_What the exercise asks_.
Search the listing below for the string "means", then copy every line it appears in.

_Excerpted records_.

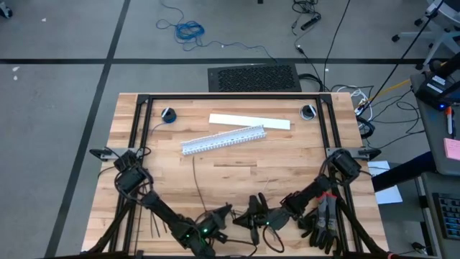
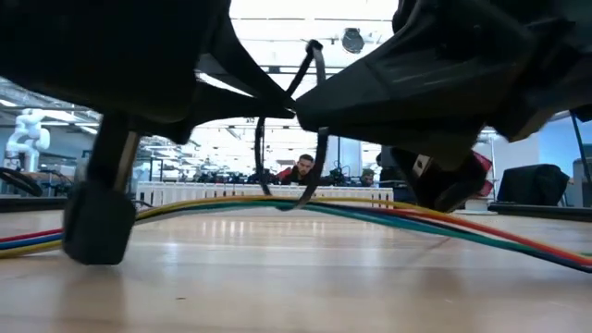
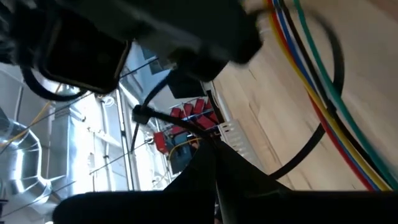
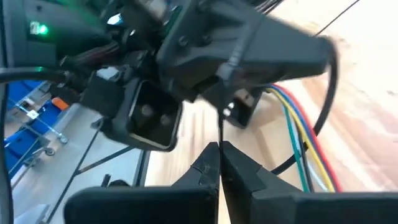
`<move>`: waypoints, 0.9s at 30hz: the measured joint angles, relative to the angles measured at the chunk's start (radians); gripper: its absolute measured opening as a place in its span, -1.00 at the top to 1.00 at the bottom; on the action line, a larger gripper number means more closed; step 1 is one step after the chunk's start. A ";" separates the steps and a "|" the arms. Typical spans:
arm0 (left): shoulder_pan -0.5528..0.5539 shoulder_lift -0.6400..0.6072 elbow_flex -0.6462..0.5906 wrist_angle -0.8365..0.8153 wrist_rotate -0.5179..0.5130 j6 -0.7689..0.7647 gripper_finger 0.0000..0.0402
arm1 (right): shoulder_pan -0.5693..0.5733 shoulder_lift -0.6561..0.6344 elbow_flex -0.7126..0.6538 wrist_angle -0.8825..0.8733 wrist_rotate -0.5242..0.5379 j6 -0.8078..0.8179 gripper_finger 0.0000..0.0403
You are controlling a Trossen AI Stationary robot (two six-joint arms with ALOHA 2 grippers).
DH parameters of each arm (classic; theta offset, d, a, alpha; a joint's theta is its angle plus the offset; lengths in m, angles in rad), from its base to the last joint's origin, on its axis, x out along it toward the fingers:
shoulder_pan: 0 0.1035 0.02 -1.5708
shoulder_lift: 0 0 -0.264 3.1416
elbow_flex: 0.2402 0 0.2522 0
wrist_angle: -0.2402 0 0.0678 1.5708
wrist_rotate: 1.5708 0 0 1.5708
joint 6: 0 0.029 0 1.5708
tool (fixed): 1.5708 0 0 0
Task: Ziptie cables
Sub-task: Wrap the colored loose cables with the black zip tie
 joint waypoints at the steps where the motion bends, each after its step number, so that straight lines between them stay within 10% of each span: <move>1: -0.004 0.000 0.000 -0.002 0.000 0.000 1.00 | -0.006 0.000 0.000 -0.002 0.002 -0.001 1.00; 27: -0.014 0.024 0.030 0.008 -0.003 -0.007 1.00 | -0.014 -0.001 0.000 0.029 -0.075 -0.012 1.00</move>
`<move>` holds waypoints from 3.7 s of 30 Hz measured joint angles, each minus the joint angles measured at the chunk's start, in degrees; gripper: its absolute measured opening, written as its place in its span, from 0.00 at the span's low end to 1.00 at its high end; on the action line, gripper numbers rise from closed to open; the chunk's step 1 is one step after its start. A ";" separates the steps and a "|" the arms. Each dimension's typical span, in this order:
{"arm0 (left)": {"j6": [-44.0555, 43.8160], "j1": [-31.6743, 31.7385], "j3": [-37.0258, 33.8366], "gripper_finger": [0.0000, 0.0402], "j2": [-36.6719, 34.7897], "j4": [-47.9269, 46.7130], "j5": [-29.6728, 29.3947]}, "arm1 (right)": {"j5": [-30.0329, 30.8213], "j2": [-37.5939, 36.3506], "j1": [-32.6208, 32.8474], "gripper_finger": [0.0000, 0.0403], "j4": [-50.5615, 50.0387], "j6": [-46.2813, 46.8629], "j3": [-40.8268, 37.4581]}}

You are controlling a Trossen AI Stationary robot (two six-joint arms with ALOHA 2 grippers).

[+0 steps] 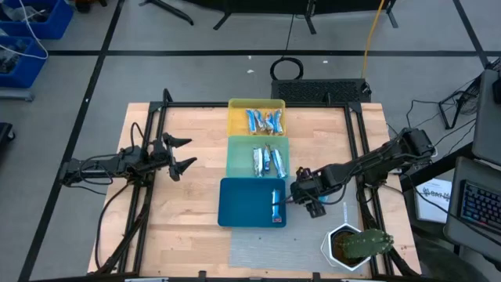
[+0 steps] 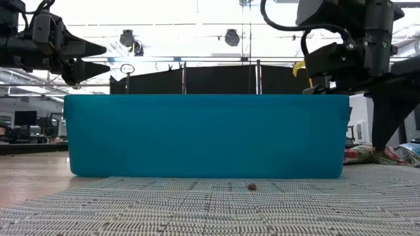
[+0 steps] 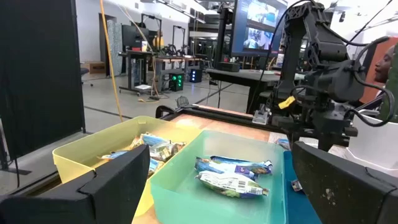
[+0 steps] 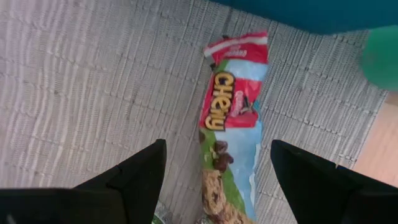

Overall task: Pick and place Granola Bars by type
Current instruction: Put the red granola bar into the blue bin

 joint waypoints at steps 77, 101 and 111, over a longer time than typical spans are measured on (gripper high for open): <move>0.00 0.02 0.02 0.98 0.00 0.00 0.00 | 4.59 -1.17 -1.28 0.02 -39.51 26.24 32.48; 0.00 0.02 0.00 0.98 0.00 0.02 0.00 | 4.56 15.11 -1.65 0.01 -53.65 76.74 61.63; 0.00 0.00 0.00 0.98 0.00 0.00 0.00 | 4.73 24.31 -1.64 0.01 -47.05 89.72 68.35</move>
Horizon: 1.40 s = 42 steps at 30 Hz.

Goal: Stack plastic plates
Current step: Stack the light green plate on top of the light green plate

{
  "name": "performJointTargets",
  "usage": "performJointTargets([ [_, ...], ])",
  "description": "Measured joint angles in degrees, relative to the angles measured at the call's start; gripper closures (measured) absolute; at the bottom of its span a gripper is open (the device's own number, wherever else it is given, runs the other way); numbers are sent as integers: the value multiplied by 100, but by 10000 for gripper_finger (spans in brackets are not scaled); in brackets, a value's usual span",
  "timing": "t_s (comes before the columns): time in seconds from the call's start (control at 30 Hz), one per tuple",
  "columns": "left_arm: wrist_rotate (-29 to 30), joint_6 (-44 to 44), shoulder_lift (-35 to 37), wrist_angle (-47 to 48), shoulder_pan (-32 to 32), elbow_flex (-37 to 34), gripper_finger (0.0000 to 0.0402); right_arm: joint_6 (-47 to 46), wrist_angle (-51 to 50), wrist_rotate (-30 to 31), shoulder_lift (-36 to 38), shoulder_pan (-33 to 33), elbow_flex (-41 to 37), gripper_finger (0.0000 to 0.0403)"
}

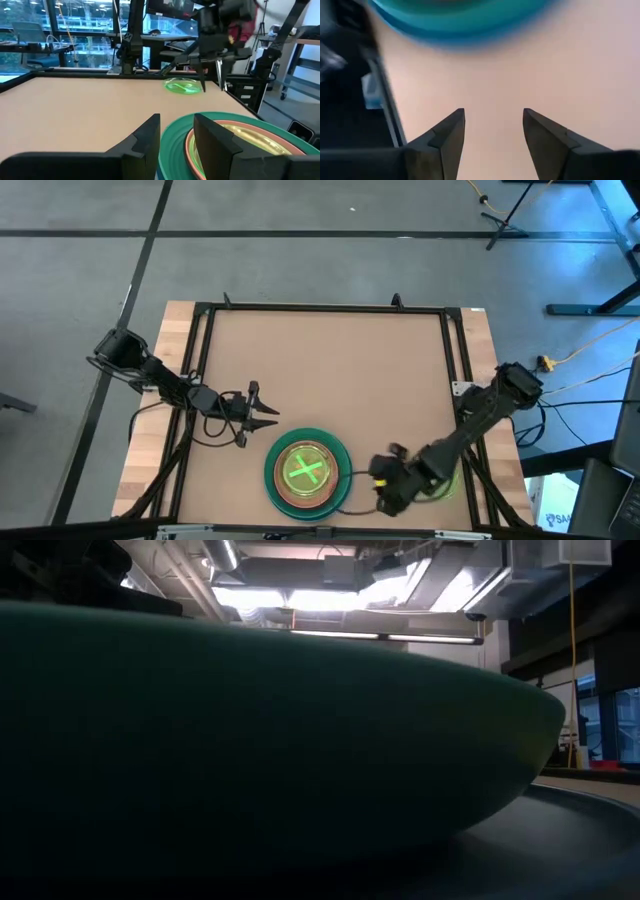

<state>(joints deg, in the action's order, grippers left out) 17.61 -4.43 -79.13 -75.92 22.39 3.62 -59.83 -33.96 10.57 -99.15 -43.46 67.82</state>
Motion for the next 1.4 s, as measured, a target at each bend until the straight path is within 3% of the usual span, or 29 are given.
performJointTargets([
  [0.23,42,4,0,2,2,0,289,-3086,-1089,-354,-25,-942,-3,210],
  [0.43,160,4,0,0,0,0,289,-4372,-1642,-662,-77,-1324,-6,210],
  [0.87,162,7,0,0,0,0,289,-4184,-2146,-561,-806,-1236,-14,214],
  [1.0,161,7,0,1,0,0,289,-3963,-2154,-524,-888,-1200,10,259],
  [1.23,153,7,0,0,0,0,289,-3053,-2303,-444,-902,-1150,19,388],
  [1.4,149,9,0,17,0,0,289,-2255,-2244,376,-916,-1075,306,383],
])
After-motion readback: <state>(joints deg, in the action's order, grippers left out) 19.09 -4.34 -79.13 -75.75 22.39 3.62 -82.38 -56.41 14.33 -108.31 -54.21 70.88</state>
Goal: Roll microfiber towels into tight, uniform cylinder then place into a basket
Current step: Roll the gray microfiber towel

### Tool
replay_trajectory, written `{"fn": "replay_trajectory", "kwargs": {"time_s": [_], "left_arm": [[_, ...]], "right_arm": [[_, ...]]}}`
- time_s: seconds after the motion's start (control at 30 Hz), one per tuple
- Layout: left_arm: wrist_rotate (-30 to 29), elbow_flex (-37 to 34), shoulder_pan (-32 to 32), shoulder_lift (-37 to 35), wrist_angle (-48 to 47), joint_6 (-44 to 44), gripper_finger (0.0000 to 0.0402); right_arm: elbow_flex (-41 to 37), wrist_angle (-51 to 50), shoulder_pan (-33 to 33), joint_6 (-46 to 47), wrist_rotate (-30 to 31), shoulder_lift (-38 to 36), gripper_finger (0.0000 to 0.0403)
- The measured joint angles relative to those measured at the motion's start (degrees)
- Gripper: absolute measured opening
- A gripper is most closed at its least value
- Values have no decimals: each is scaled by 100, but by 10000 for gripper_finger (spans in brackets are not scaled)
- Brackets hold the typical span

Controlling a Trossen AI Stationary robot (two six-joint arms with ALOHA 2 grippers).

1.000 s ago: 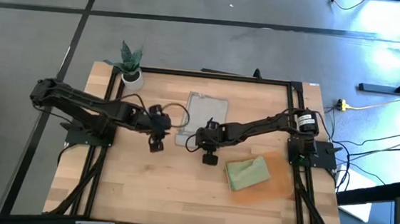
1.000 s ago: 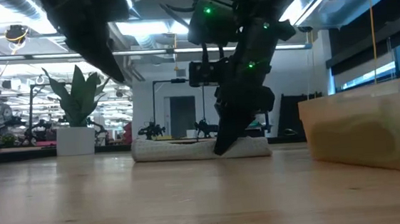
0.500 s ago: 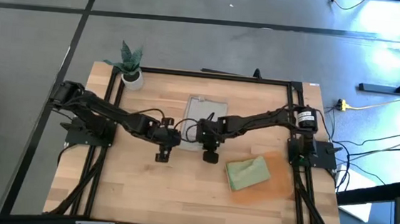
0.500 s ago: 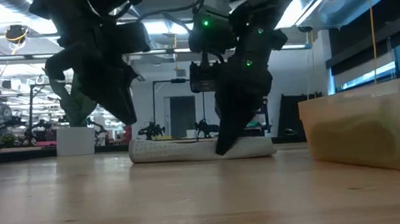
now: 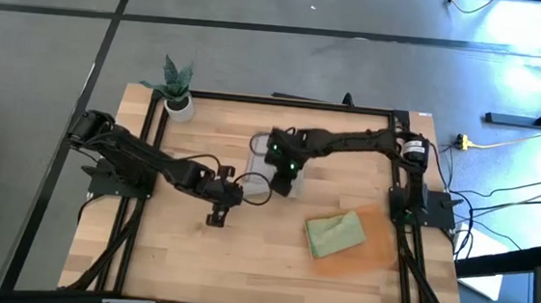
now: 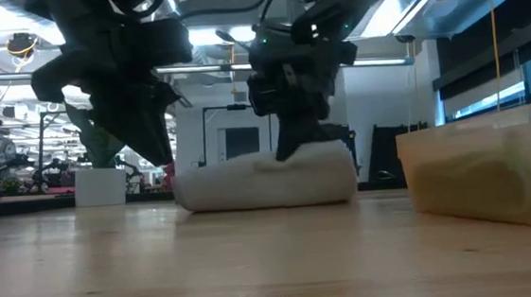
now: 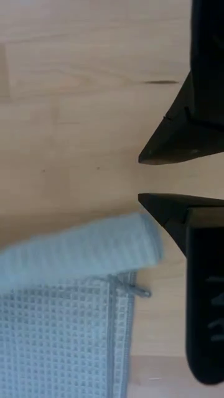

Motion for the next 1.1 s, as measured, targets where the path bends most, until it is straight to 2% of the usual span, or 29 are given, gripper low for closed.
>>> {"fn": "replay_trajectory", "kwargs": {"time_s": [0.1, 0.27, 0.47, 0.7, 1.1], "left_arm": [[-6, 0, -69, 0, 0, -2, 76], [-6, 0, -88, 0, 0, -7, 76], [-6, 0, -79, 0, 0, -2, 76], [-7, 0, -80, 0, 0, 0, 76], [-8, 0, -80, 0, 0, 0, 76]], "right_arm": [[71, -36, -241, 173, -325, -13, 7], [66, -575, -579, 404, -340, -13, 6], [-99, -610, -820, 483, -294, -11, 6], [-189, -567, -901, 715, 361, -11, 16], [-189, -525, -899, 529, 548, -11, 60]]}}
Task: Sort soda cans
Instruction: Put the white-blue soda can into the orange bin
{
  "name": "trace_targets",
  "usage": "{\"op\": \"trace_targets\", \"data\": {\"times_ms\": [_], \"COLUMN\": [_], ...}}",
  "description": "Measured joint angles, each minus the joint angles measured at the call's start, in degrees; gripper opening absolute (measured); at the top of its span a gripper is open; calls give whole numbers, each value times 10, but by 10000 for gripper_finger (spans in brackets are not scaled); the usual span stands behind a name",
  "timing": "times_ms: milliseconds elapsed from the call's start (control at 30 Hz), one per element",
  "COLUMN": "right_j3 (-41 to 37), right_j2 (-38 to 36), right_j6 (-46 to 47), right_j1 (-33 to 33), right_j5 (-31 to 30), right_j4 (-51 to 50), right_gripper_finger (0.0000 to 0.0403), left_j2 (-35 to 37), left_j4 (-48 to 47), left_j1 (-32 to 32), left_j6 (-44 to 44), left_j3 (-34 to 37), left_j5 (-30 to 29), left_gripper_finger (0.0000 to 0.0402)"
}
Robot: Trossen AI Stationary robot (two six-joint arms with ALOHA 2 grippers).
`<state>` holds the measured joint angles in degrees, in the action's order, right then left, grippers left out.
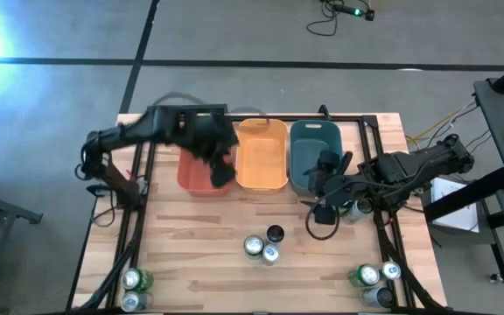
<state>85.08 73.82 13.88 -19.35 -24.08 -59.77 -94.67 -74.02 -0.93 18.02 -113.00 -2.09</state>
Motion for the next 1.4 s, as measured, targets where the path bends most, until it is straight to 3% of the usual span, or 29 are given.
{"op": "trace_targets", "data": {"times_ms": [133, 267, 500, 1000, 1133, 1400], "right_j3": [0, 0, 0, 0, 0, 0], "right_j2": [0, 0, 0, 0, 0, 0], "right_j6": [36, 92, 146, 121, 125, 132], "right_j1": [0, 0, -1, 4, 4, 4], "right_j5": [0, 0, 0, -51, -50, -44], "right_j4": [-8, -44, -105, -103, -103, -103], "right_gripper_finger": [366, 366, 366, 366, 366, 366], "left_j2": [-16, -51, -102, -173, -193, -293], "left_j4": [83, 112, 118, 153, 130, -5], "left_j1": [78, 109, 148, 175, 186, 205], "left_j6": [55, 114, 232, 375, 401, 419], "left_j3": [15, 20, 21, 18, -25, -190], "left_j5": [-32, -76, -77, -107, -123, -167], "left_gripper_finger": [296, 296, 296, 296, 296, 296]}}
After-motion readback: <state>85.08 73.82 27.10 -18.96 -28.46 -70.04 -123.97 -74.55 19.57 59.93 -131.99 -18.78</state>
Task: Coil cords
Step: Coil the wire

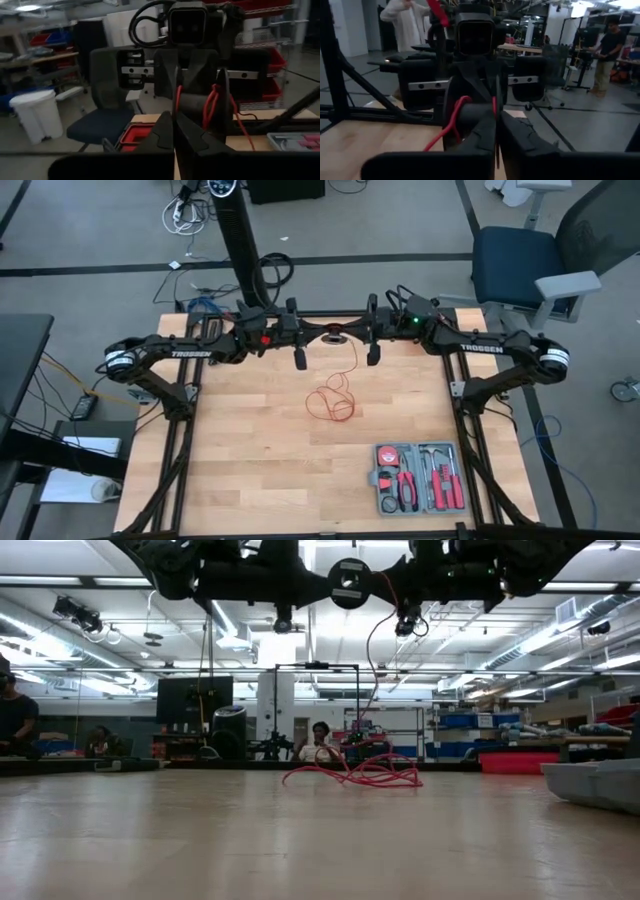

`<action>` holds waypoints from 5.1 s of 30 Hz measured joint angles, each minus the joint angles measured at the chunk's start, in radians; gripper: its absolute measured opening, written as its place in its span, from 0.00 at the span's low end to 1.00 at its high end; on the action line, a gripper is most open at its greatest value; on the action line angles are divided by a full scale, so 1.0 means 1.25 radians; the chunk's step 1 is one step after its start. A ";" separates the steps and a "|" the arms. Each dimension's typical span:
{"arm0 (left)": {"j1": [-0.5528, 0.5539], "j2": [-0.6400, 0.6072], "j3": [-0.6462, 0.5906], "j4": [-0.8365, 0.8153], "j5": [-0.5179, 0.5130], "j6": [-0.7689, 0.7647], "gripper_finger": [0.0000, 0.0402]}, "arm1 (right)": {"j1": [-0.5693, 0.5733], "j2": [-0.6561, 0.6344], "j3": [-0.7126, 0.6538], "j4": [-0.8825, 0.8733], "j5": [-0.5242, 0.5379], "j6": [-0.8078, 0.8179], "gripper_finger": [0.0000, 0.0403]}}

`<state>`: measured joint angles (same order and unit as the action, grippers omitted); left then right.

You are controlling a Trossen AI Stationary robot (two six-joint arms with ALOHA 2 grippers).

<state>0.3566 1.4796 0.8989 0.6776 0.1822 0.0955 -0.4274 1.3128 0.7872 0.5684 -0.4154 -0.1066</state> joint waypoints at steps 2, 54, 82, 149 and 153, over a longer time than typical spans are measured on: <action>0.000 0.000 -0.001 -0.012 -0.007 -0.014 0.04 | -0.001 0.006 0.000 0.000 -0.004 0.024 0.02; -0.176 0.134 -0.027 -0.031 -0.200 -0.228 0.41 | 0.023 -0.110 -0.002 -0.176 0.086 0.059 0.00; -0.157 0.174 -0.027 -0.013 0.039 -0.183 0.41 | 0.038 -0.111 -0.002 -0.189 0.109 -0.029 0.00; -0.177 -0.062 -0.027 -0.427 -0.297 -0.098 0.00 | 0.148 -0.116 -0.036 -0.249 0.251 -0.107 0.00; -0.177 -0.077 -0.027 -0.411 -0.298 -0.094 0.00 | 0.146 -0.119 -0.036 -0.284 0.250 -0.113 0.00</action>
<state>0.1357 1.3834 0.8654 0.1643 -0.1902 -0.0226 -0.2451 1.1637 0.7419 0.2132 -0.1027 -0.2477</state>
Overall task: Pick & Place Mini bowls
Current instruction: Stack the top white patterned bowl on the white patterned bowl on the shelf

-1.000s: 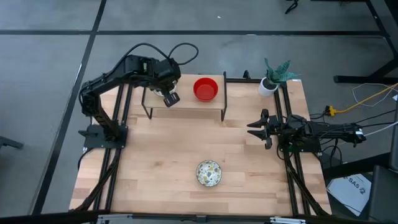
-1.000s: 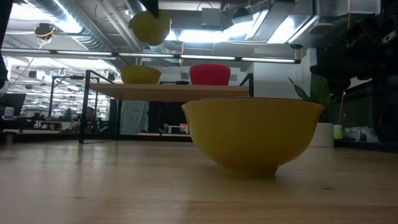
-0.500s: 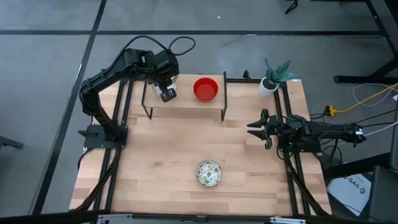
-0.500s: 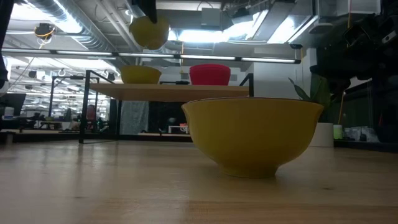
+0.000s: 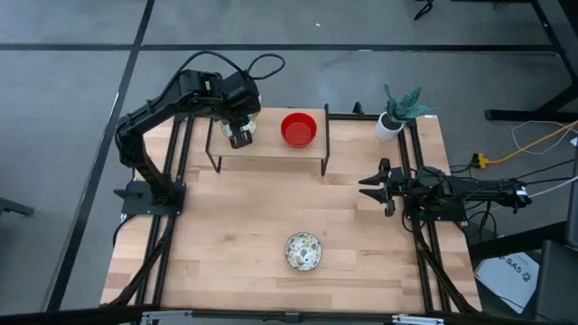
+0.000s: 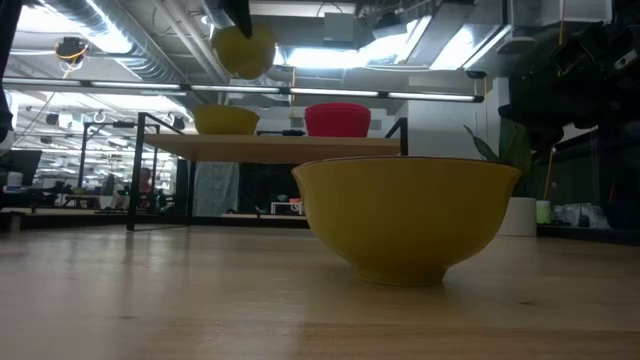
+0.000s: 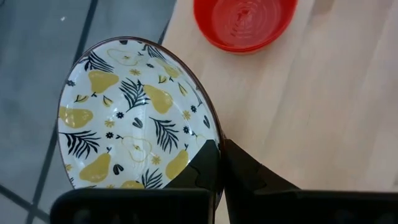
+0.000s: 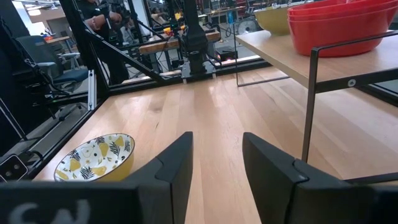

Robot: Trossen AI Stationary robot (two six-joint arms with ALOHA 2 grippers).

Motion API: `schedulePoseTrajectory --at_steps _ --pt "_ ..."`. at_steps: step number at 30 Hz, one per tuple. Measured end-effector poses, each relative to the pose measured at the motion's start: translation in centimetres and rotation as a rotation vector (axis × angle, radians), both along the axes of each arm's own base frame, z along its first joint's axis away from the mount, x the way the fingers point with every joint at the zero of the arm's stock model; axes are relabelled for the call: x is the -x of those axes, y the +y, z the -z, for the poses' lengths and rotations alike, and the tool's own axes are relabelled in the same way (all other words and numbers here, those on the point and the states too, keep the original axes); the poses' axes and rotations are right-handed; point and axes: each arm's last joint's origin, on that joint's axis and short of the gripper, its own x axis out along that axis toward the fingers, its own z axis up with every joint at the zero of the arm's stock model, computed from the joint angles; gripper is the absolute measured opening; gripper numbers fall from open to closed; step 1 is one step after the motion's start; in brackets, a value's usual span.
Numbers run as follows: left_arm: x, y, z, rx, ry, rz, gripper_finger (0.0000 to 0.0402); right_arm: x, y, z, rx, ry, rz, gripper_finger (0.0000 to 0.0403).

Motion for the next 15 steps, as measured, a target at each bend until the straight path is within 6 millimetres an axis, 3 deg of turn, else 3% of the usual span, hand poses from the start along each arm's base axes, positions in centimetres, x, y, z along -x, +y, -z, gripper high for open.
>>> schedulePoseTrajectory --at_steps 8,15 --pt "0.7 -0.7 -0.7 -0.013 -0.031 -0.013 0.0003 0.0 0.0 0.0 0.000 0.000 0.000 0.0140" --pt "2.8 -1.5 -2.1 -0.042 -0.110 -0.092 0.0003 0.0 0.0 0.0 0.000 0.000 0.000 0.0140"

_Task response_.
`<move>`: waypoints, 0.9s at 30hz: the measured joint angles, relative to the angles measured at the chunk's start (radians); gripper: its absolute measured opening as a place in its span, -1.00 at the top to 1.00 at the bottom; on the action line, a larger gripper number means more closed; step 1 is one step after the chunk's start. A ";" separates the steps and a "|" the arms. Typical spans:
`<action>` holds waypoints from 5.1 s of 30 Hz measured joint angles, each minus the joint angles measured at the chunk's start, in radians; gripper: its absolute measured opening, written as its place in its span, from 0.00 at the span's low end to 1.00 at its high end; on the action line, a gripper is most open at its greatest value; on the action line angles are divided by a full scale, so 1.0 means 1.25 radians; the chunk's step 1 is one step after its start. A ";" separates the steps and a "|" the arms. Each dimension's typical span:

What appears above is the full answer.